Breadth First Search in Cilk++

by Vegar Engen (vegaen) and Arne Dahl Bjune (arnedab)

Project Introduction

For our project we did a bfs implementation in Cilk++ by using the graph500 specification. The breadth-first-search is an algorithm that explores the vertecies and edges of a graph, beginning from a particular starting vertex. To do BFS in a sequential algorithm is a remarkably simple operation, but to do it in parallel makes it challenging. The way we solved the problem was to split the nodes we wanted to traverse into a bag in each thread walk the nodes and add unvisited nodes to the bag. Then we needed to merge all our bags before doing the next level.

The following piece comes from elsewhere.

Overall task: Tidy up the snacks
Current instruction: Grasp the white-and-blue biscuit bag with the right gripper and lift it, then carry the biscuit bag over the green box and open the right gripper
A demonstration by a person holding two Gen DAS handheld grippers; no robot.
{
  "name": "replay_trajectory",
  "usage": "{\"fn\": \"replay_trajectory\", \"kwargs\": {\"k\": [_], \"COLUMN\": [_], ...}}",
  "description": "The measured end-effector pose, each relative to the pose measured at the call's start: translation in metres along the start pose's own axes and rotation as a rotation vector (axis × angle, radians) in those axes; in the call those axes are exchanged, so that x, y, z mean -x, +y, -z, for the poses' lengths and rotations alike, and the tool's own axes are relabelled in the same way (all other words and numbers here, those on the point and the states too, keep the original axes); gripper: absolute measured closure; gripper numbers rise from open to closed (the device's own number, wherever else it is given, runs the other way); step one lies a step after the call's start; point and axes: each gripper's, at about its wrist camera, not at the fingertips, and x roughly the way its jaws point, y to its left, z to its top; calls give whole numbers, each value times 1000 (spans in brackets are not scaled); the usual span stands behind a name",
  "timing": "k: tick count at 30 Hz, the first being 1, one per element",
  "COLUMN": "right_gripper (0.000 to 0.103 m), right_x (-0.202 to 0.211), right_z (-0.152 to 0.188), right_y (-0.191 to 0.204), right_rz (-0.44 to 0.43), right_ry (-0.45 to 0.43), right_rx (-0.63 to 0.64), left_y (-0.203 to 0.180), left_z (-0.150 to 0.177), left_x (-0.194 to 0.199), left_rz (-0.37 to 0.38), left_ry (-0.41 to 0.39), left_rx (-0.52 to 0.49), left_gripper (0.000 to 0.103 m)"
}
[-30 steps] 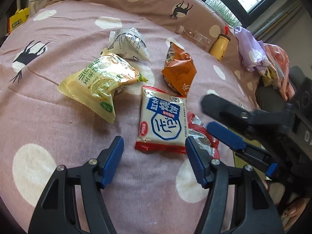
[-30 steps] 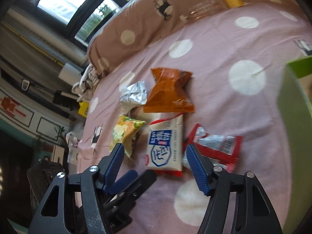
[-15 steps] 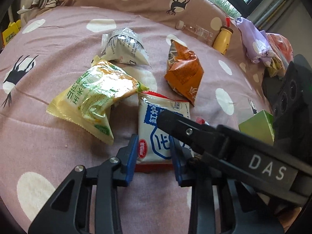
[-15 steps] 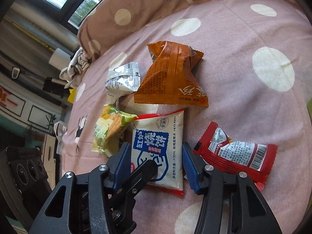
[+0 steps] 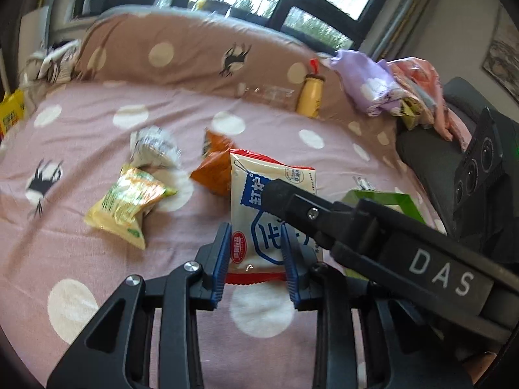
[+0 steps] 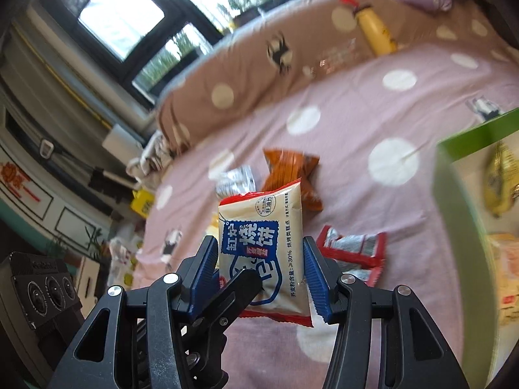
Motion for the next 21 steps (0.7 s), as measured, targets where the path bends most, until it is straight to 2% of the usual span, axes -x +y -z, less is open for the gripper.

A nicer version of this file can be found on http://github.com/vegaen/cilk-bfs

Breadth First Search in Cilk++

BFS

The breadth-first-search is an algorithm that explores the vertecies and edges of a graph, beginning from a particular starting vertex. After bfs is done it returns a tree of the graph, which tells you how far away any node is from the root node. To do this sequencial this is a rally simple problem since the algoritm is really easy:

procedure BFS(G,v):
	create a queue Q
	enqueue v onto Q
	mark v
	while Q is not empty:
		t ← Q.dequeue()
		if t is what we are looking for:
			return t
		for all edges e in G.adjacentEdges(t) do
			u ← G.adjacentVertex(t,e)
			if u is not marked:
			mark u
			enqueue u onto Q

When you want to make this problem a parallel problem the main issue is how you shall manage the queue. When you in a sequential program can add a new node to the back of the queue and keep going, you can't do the same in a parallel program since you have to keep track of which nodes that have been visited.
A high order approach to the problem is to split the queue between the processors and walk the neighbours of that vertex and put new obtained nodes into a shared next level queue and wait for every processor to be finished before you start on the next level.

Graph500

Graph500 is a rating of supercomputer system, with focus on Data intensive loads. Instead of counting double precision floating-point as the benchmark, Graph500 are using a breadth-first search as the benchmark. In the benchmark it is two computation kernels. The first kernel computes the time it takes to generate the graph and compress it into sparse structures CSR or CSC (Compressed Sparse Row/Column). The second kernel does a parallel BFS of 64 random vertecies per run.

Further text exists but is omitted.